== WHAT YOU ARE ASKED TO DO ==
Restate word for word the lines in the listing below, starting at the line containing "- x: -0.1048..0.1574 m" and ending at the line containing "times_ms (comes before", both included; leave out the rest.

== GIVEN INFORMATION ==
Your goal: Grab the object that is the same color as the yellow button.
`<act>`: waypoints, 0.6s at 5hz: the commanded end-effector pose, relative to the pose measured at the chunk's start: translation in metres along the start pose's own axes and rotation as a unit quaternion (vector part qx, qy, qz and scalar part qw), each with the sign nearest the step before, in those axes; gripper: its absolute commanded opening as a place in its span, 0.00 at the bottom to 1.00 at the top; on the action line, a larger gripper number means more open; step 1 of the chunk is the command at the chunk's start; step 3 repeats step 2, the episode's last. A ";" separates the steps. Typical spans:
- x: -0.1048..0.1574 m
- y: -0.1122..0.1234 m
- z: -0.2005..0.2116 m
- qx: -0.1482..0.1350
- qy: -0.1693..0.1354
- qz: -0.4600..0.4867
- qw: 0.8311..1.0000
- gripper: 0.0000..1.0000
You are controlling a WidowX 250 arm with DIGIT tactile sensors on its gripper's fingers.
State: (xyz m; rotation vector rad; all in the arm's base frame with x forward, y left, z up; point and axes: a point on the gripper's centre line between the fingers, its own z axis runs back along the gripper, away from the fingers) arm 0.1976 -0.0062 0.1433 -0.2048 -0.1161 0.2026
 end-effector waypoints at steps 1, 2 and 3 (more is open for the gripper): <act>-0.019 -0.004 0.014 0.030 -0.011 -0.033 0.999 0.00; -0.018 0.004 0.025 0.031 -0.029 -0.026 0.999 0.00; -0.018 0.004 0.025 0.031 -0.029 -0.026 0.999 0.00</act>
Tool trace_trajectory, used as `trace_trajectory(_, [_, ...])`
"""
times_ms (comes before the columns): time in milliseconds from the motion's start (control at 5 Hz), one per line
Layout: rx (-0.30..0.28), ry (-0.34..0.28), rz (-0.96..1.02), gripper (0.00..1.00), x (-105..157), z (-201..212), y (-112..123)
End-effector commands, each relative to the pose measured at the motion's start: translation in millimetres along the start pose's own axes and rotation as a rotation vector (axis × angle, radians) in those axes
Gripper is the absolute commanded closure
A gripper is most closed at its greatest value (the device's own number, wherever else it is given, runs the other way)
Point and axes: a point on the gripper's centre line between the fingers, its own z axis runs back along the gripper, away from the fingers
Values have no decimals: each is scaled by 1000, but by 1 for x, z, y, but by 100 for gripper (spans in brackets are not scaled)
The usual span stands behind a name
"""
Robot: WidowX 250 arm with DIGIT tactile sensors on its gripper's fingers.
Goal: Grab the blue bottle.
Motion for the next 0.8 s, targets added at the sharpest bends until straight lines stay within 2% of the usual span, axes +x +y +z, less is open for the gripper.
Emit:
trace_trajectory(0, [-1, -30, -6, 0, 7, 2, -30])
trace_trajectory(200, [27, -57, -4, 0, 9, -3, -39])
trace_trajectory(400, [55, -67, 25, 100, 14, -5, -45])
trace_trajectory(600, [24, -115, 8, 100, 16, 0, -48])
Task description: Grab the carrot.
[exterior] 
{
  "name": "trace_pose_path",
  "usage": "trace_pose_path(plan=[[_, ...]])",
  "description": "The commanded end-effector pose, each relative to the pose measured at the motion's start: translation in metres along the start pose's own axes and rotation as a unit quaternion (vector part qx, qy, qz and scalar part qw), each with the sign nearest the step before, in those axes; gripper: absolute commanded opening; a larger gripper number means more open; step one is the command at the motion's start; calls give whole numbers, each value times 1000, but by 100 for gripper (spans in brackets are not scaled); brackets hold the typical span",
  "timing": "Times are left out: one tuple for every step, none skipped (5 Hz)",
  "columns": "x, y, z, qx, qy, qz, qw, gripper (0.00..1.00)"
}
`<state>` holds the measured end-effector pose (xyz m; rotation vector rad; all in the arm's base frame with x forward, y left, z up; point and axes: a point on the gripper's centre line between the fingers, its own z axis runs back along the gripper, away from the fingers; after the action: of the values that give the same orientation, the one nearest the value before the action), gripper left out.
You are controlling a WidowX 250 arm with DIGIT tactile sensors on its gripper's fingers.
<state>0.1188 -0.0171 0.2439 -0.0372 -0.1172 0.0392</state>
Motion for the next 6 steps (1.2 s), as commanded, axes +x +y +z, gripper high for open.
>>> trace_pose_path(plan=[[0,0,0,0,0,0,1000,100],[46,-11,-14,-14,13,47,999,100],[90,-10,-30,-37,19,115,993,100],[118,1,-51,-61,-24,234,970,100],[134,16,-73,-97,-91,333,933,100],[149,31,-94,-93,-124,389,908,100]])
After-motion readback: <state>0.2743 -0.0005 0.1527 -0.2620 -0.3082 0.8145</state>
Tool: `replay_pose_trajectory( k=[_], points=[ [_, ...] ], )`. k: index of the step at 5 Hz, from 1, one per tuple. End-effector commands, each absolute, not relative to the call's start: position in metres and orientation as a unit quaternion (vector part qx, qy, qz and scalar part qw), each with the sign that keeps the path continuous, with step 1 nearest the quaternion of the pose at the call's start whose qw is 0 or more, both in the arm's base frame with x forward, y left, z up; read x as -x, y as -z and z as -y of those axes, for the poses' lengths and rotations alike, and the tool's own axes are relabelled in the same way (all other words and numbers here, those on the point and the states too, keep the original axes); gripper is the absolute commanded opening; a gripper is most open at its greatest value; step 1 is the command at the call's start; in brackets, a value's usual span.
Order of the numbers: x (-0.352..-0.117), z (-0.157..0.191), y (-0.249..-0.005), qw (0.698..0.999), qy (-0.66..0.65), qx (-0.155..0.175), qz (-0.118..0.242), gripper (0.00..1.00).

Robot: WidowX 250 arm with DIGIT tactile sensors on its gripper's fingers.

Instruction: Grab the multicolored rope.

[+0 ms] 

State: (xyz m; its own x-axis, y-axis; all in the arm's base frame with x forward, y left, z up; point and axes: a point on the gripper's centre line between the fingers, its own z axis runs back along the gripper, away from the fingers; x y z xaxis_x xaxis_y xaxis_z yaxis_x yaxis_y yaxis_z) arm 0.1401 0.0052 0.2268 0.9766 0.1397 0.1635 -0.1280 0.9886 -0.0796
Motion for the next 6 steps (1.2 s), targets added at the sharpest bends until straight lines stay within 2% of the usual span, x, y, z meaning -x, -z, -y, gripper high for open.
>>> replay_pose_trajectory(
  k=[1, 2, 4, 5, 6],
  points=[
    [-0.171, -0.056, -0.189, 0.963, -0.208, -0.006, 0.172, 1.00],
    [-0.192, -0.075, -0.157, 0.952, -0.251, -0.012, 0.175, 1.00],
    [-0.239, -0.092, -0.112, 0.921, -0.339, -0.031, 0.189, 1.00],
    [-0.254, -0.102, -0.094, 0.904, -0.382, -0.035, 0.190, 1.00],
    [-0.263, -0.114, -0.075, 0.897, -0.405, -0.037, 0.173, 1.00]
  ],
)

== TASK RESULT ==
- x: -0.1048..0.1574 m
- y: -0.1122..0.1234 m
- z: -0.2005..0.2116 m
- qx: -0.1482..0.1350
- qy: -0.1693..0.1354
- qz: -0.4600..0.4867
- qw: 0.8311..1.0000
- gripper: 0.0000..1.0000
You are controlling a WidowX 250 arm with DIGIT tactile sensors on its gripper's fingers.
State: (xyz m; rotation vector rad; all in the arm's base frame with x forward, y left, z up; point and axes: a point on the gripper's centre line between the fingers, its own z axis runs back along the gripper, away from the fingers) arm 0.1976 -0.0062 0.1433 -0.2048 -0.1161 0.2026
 end-effector waypoints at steps 1, 2 and 3 (more is open for the gripper): <act>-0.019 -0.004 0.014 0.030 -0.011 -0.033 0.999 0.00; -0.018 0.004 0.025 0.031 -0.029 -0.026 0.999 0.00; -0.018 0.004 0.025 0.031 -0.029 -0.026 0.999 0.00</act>
Tool trace_trajectory, used as `trace_trajectory(_, [_, ...])`
"""
times_ms (comes before the columns): time in milliseconds from the motion's start (control at 5 Hz), one per line

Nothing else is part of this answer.